You've just received a dirty data set and find yourself uncertain about which tools to use to clean it up. As you stare at a blank Alteryx canvas, attempting to discern the first step, here are some tips to guide you in tidying up a messy data set.

Visualize what your final results should look like.
The first step is to define the desired output. Mindlessly dragging tools in Alteryx won't lead you anywhere and may only cause confusion. To avoid this, carefully examine your data. For instance, in the provided data, clarify the objectives. This may include getting rid of null rows, transforming each row into a week for every row label, and designating each column as a point of sale.
Think about which tools can help achieve your goals.
Once the objectives are clear, consider the tools needed to accomplish them.
To eliminate null rows, utilize tools such as Sample, Select, or Data Cleansing to remove entire rows or columns or replace null values with zeros.
To restructure the data with weeks as rows and points of sale as columns, employ Transpose and Crosstab, alongside Dynamic Rename.

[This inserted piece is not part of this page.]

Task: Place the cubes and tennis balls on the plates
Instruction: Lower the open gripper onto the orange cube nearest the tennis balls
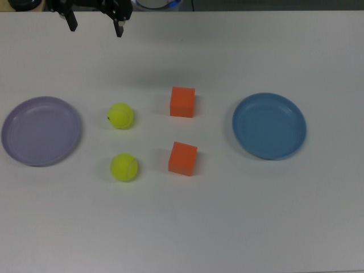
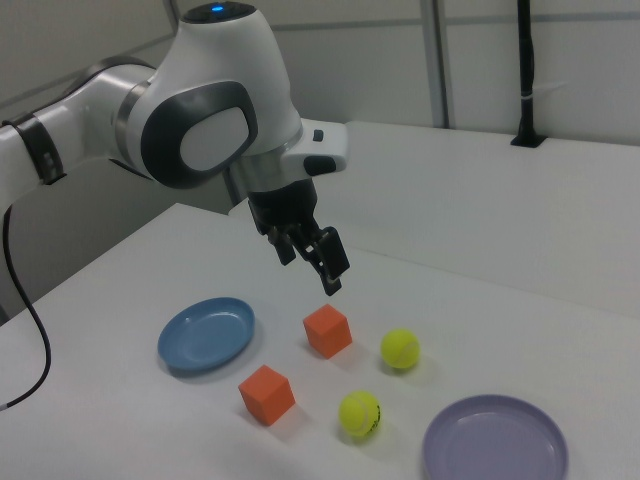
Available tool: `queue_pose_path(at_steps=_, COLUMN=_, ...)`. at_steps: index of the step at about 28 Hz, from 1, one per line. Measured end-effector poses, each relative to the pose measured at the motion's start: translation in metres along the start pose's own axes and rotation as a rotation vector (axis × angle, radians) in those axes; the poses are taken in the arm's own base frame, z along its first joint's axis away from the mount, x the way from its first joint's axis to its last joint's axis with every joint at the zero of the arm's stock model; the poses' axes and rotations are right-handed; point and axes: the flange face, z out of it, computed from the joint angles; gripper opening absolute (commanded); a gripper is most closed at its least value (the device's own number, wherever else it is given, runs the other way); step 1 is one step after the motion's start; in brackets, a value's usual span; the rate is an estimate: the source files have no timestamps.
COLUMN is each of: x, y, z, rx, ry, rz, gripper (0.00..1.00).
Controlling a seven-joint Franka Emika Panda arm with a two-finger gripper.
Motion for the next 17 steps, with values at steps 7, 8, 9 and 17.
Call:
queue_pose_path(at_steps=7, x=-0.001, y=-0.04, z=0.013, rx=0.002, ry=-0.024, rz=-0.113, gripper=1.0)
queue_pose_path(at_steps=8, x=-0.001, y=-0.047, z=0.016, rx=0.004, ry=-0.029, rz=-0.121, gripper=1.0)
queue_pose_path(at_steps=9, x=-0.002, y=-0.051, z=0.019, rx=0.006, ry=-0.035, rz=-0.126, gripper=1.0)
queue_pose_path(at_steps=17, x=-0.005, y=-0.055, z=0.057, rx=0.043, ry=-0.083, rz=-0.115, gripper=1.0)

Keep the data as clean as possible at all times.
In this scenario, among the tools to be used, Transpose and Crosstab are the most intricate. Therefore, use Sample and Select tools initially to eliminate unnecessary rows or columns.
Think three tools ahead.
Recognize that each tool you use will alter the data. Instead of running the flow every time you add a new tool, visualize the tool's impact on the data. This way, when using the next tool, you already know what the dataset should look like.
Understand the function of each tool. Planning becomes more straightforward when you comprehend the purpose of each tool. Thinking ahead makes it feasible to reach the desired tool seamlessly, helping you organize the workflow and decide the sequence of tool usage.
Follow these four tips, and Alteryx will become easier to navigate.